MoreLong description:
Enthusiasm seeks to contribute to a culturally and historically nuanced understanding of how emotions secure and ratify the truth of convictions. More than just pure affective intensity, enthusiasm is about something: a certainty, clarity, or truth. Neither as clearly negative as fanaticism nor as general as passion, enthusiasm specifically entails belief. For this reason, the book takes its starting point in religion, the social arena in which the concept was first debated and to which the term still gestures. Empirically based in modern German Protestantism, where religious emotion is intensely cultivated but also subject to vigorous scrutiny, it combines historical and ethnographic methods to show how enthusiasm has been negotiated and honed as a practice in Protestant denominations ranging from liberal to charismatic.
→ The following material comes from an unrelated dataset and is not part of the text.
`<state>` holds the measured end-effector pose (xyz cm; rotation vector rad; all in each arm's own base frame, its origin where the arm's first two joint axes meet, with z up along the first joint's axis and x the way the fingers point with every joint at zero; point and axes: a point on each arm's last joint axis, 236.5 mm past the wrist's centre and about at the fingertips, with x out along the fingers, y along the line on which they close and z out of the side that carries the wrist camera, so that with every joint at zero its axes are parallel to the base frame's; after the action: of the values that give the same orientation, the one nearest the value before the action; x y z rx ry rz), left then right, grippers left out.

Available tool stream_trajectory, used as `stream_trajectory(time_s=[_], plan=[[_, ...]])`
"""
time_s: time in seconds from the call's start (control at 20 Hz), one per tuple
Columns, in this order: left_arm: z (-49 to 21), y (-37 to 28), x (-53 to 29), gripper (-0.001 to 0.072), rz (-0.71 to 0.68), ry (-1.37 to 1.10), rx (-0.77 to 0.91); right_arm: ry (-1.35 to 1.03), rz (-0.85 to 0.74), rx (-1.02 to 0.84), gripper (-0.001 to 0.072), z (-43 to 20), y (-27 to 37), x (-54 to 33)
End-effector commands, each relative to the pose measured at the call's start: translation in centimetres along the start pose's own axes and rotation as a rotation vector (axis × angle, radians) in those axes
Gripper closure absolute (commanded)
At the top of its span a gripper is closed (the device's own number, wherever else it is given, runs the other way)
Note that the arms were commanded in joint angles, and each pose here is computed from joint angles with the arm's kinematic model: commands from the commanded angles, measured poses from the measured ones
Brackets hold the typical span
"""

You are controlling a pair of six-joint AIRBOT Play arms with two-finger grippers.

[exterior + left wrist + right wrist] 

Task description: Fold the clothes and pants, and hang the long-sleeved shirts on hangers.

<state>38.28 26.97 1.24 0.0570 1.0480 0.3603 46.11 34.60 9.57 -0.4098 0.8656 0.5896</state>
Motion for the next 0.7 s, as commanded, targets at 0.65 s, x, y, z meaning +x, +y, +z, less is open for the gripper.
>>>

The nexus of religion and emotion and how it relates to central concepts of modernity such as rationality, knowledge, interiority, and sincerity are key to understanding why moderns are so ambivalent about enthusiasm. Grounded in practice theory, Enthusiasm assumes that emotions are not an affective state we 'have' but mind-body activations we 'do', having learned to perform them in culturally specific ways. When understood as an emotional practice, enthusiasm has different styles, inflected by historical traditions, social milieus, and knowledge (even ideologies) about emotions and how they work. Enthusiasm also provides insight into how this feeling works in secular humanism as well as in politics, and why it is so contested as a practice in any context.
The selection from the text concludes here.